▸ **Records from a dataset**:
# # # # #
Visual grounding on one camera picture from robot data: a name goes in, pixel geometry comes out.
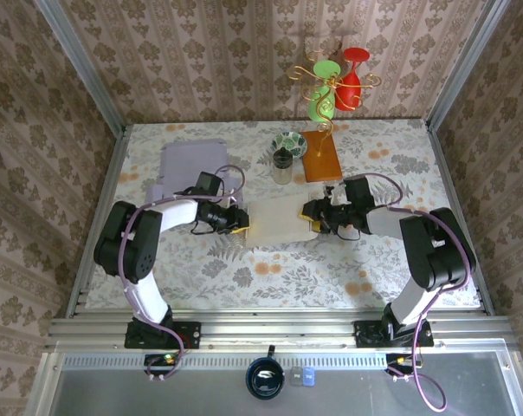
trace metal frame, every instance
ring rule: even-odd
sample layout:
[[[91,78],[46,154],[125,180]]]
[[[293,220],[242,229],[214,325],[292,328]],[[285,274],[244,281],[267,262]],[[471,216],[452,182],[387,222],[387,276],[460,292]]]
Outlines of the metal frame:
[[[47,353],[42,356],[26,414],[48,415],[55,397],[59,373],[66,357],[97,354],[112,360],[113,369],[128,369],[117,360],[144,350],[123,348],[126,322],[131,311],[98,314],[89,310],[74,319],[53,320],[47,341]],[[356,357],[368,353],[407,353],[408,348],[356,348],[352,336],[352,321],[378,319],[374,311],[359,312],[343,309],[321,311],[190,311],[176,310],[178,320],[203,323],[202,345],[187,357],[251,358],[253,353],[267,352],[267,345],[277,346],[285,357],[329,356]],[[523,414],[523,362],[517,350],[510,323],[503,316],[485,316],[482,312],[432,312],[429,321],[436,345],[423,348],[423,354],[456,354],[495,352],[502,368],[504,382],[517,414]]]
[[[112,159],[107,168],[104,185],[102,186],[100,198],[96,205],[96,212],[94,213],[94,219],[90,226],[85,249],[82,253],[81,263],[77,270],[73,291],[69,298],[68,307],[65,313],[66,318],[71,318],[73,316],[81,291],[88,286],[90,277],[94,273],[94,246],[96,245],[96,241],[98,241],[103,224],[106,222],[107,216],[112,208],[113,195],[115,195],[118,177],[121,172],[121,167],[123,166],[123,161],[125,160],[126,148],[129,144],[131,133],[132,126],[129,126],[126,128],[125,132],[121,134],[121,138],[115,142]]]
[[[465,42],[462,52],[456,59],[455,65],[427,117],[433,131],[438,130],[450,107],[454,104],[455,98],[462,90],[463,84],[468,79],[509,4],[510,0],[487,0],[483,6],[474,29]]]
[[[463,216],[462,206],[460,205],[460,200],[455,191],[454,182],[452,181],[452,176],[450,175],[450,170],[448,164],[446,163],[446,158],[444,157],[444,152],[442,151],[441,144],[436,135],[436,130],[433,127],[428,127],[429,140],[431,146],[433,147],[433,152],[435,153],[436,163],[438,164],[438,170],[441,173],[442,182],[444,183],[444,188],[446,189],[446,195],[449,198],[450,208],[455,215],[455,218],[462,228],[462,232],[465,234],[466,239],[471,246],[471,250],[475,252],[475,247],[471,241],[471,236],[469,235],[468,224],[466,219]],[[485,308],[485,311],[489,315],[495,315],[493,302],[488,293],[487,284],[485,283],[485,278],[483,276],[481,266],[477,262],[477,267],[475,268],[475,273],[473,274],[474,282],[481,296],[481,301]]]
[[[113,135],[120,137],[125,128],[123,117],[115,107],[111,95],[94,68],[60,2],[58,0],[36,0],[36,5],[104,116],[104,121],[111,128]]]

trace blue mug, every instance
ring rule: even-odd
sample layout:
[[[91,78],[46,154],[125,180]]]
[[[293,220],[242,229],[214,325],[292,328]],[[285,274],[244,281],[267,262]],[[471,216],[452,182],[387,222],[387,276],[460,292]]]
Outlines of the blue mug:
[[[269,346],[268,356],[258,358],[246,370],[246,387],[260,400],[273,399],[285,385],[285,372],[273,354],[275,345]]]

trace wall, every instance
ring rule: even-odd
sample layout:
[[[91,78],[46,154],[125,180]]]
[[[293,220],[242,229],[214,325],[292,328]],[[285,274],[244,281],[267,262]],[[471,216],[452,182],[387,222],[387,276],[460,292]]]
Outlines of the wall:
[[[523,355],[523,1],[513,0],[439,128],[494,305]]]
[[[354,114],[424,117],[483,1],[63,0],[126,123],[307,117],[285,71],[362,46],[383,76]]]
[[[0,415],[23,413],[112,147],[32,1],[0,1]]]

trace floral tablecloth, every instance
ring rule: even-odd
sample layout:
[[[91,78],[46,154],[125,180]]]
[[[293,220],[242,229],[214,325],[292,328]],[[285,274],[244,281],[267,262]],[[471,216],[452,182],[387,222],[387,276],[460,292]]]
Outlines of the floral tablecloth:
[[[142,205],[146,189],[158,176],[161,147],[201,139],[227,141],[230,162],[246,172],[245,203],[303,192],[321,197],[324,184],[306,184],[299,161],[289,185],[276,185],[271,176],[271,139],[283,131],[315,128],[309,121],[135,125],[113,201]],[[333,137],[345,177],[380,172],[404,189],[402,206],[449,206],[421,120],[338,121]],[[383,180],[370,179],[370,184],[379,203],[395,195]],[[318,236],[306,243],[249,250],[243,248],[241,236],[198,237],[190,228],[167,231],[158,247],[154,276],[173,308],[382,308],[410,278],[403,243],[389,237],[362,235],[357,242],[345,242]],[[345,237],[356,236],[354,230],[345,231]],[[470,283],[465,290],[443,296],[436,306],[479,305]],[[119,279],[96,267],[87,307],[127,306]]]

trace green bowl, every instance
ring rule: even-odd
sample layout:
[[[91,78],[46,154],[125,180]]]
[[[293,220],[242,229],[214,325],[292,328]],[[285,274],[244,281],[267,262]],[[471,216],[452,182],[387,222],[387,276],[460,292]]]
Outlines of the green bowl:
[[[274,153],[281,147],[284,147],[292,153],[294,159],[299,159],[304,156],[307,151],[307,141],[300,133],[279,133],[271,141],[271,152]]]
# # # # #
The records above must be repeated exactly, minus their pictures.

▸ **WRITTEN SOLUTION**:
Visual grounding on one camera picture from robot data: a name goes in, pixel geometry comes out.
trace metal frame, every instance
ring rule: even-odd
sample layout:
[[[91,78],[46,154],[125,180]]]
[[[293,220],[242,229],[214,325],[292,328]],[[285,274],[244,281],[267,262]],[[471,216],[452,182],[387,222],[387,276],[460,292]]]
Outlines of the metal frame:
[[[47,353],[42,356],[26,414],[48,415],[55,397],[59,373],[66,357],[97,354],[112,360],[113,369],[128,369],[117,360],[144,350],[123,348],[126,322],[131,311],[98,314],[89,310],[74,319],[53,320],[47,341]],[[356,357],[368,353],[407,353],[408,348],[356,348],[352,336],[352,321],[378,319],[374,311],[359,312],[343,309],[321,311],[190,311],[176,310],[178,320],[203,323],[202,345],[187,357],[251,358],[253,353],[267,352],[267,345],[277,346],[285,357],[329,356]],[[523,414],[523,362],[517,350],[510,323],[503,316],[485,316],[482,312],[432,312],[429,321],[436,345],[423,348],[423,354],[456,354],[495,352],[502,368],[504,382],[517,414]]]
[[[112,159],[107,168],[104,185],[102,186],[100,198],[96,205],[96,212],[94,213],[94,219],[90,226],[85,249],[82,253],[81,263],[77,270],[73,291],[69,298],[68,307],[65,313],[66,318],[71,318],[73,316],[81,291],[88,286],[90,277],[94,273],[94,246],[96,245],[96,241],[98,241],[103,224],[106,222],[107,216],[112,208],[113,195],[115,195],[118,177],[121,172],[121,167],[123,166],[123,161],[125,160],[126,148],[129,144],[131,133],[132,126],[129,126],[126,128],[125,132],[121,134],[121,138],[115,142]]]
[[[465,42],[462,52],[456,59],[455,65],[427,117],[433,131],[438,130],[450,107],[454,104],[455,98],[462,90],[463,84],[468,79],[509,4],[510,0],[487,0],[483,6],[474,29]]]
[[[463,216],[462,206],[460,205],[460,200],[455,191],[454,182],[452,181],[452,176],[450,175],[450,170],[448,164],[446,163],[446,158],[444,157],[444,152],[442,151],[441,144],[436,135],[436,130],[433,127],[428,127],[429,140],[431,146],[433,147],[433,152],[435,153],[436,163],[438,164],[438,170],[441,173],[442,182],[444,183],[444,188],[446,189],[446,195],[449,198],[450,208],[455,215],[455,218],[462,228],[462,232],[465,234],[466,239],[471,246],[471,250],[475,252],[475,247],[471,241],[471,236],[469,235],[468,224],[466,219]],[[485,308],[485,311],[489,315],[495,315],[493,302],[488,293],[487,284],[485,283],[485,278],[483,276],[481,266],[477,262],[477,267],[475,268],[475,273],[473,274],[474,282],[481,296],[481,301]]]
[[[113,135],[120,137],[125,128],[123,117],[115,107],[111,95],[94,68],[60,2],[58,0],[36,0],[36,5],[104,116],[104,121],[111,128]]]

trace blue mug, every instance
ring rule: even-odd
sample layout:
[[[91,78],[46,154],[125,180]]]
[[[293,220],[242,229],[214,325],[292,328]],[[285,274],[244,281],[267,262]],[[471,216],[452,182],[387,222],[387,276],[460,292]]]
Outlines of the blue mug:
[[[269,346],[268,356],[258,358],[246,370],[246,387],[260,400],[273,399],[285,385],[285,372],[273,354],[275,345]]]

trace wall, every instance
ring rule: even-odd
sample layout:
[[[91,78],[46,154],[125,180]]]
[[[293,220],[242,229],[214,325],[292,328]],[[285,274],[244,281],[267,262]],[[471,216],[452,182],[387,222],[387,276],[460,292]]]
Outlines of the wall:
[[[523,355],[523,1],[513,0],[439,128],[494,305]]]
[[[354,114],[424,117],[483,1],[63,0],[126,123],[307,117],[285,71],[362,46],[383,76]]]
[[[0,415],[23,413],[112,147],[32,1],[0,1]]]

trace floral tablecloth, every instance
ring rule: even-odd
sample layout:
[[[91,78],[46,154],[125,180]]]
[[[293,220],[242,229],[214,325],[292,328]],[[285,274],[244,281],[267,262]],[[471,216],[452,182],[387,222],[387,276],[460,292]]]
Outlines of the floral tablecloth:
[[[142,205],[146,189],[158,176],[161,147],[201,139],[227,141],[230,162],[246,172],[245,203],[303,192],[321,197],[324,184],[306,184],[299,161],[289,185],[276,185],[271,176],[271,139],[283,131],[315,128],[309,121],[135,125],[113,201]],[[333,137],[345,177],[380,172],[404,189],[402,206],[449,206],[421,120],[338,121]],[[383,180],[370,179],[370,184],[379,203],[395,195]],[[318,236],[306,243],[249,250],[243,248],[241,236],[198,237],[190,228],[167,231],[158,247],[154,276],[173,308],[382,308],[410,278],[403,243],[389,237],[362,235],[357,242],[345,242]],[[345,237],[356,236],[354,230],[345,231]],[[470,283],[465,290],[443,296],[436,306],[479,305]],[[119,279],[96,267],[87,307],[127,306]]]

trace green bowl, every instance
ring rule: even-odd
sample layout:
[[[91,78],[46,154],[125,180]]]
[[[293,220],[242,229],[214,325],[292,328]],[[285,274],[244,281],[267,262]],[[471,216],[452,182],[387,222],[387,276],[460,292]]]
Outlines of the green bowl:
[[[274,153],[281,147],[284,147],[292,153],[294,159],[299,159],[304,156],[307,151],[307,141],[300,133],[279,133],[271,141],[271,152]]]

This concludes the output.